Without question Ewan MacColl was the most influential man in the British Folk Scene in the 20th Century. The son of Scottish Immigrants and born and raised in Salford, Manchester, MacColl was a singer, writer, actor, playwrite, activist and everything inbetween.
There had been a Folk revival in Britain in the early 1900's which had catalouged a wide array of British music for posterity. This was largely a middle class revival. MacColl took back Folk music from the middle classes and gave it to the working classes in the folk revival of the 1950/60's.
MacColl believed in the legitimacy of Folk music, that you had to commit yourself fully to the songs and they stories they told as you recited them, and in doing this he became the foremost interpreter of traditional music in Britain. Then came his acclaimed Radio Ballad's series, where he wrote new music in the Folk style and coupled it with recordings of real people and real life stories that, for the first time, were to be heard nationally.

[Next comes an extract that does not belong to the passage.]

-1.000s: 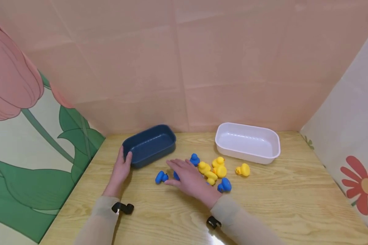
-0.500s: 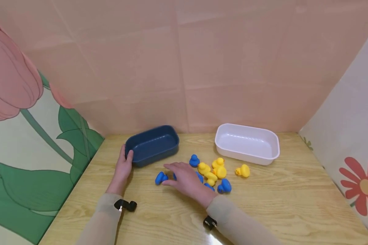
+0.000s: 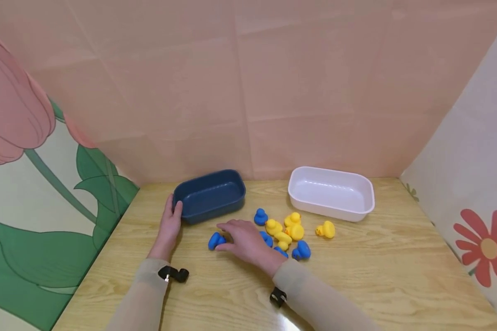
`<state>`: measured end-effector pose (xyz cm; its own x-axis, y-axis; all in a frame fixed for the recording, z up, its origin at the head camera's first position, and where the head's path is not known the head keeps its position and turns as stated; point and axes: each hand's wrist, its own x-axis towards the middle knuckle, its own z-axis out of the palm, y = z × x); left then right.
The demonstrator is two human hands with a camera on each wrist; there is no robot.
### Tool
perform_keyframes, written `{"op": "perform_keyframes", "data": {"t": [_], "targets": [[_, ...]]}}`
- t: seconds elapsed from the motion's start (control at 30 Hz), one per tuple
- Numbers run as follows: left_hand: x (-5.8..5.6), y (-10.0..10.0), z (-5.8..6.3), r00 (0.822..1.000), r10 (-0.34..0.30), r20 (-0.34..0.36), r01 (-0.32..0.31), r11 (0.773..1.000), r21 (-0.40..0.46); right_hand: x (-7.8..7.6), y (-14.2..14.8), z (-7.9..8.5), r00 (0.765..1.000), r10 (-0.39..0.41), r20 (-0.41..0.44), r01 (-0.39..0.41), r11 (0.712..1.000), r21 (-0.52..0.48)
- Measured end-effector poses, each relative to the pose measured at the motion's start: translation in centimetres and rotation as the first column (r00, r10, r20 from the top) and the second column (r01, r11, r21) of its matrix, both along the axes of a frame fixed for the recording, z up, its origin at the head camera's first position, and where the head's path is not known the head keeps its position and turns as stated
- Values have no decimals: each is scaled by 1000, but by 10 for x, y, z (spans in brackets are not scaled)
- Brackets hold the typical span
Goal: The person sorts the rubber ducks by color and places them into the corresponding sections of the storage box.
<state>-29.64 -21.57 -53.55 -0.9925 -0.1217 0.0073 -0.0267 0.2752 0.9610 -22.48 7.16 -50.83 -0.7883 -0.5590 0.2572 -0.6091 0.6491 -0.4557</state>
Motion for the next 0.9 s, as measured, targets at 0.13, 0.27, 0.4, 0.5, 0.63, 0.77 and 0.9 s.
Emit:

MacColl used folk music to advance his political stances, and he never shied away from making a statement about his government, or the world at large, if he felt the cause worthwhile. He was a communist in belief and championed the working classes and the people of the lower end of society.
His songs crossed genres, and have been covered by hundreds of others, some even breaking into the very foundations of the British and Irish Folk scene in such a way that people would sware that they were hundreds of years old.
Most famous amungst his work are the songs The First Time Ever I saw Your Face, Dirty Old Town, the Manchester Rambler and The Shoals of Herring, but these are merely scraping the surface of his archive.
If one should learn of a single person in British Folk Music history than that person should be Ewan MacColl, for even now, over twenty years since his death, his shadow lays large upon that genre.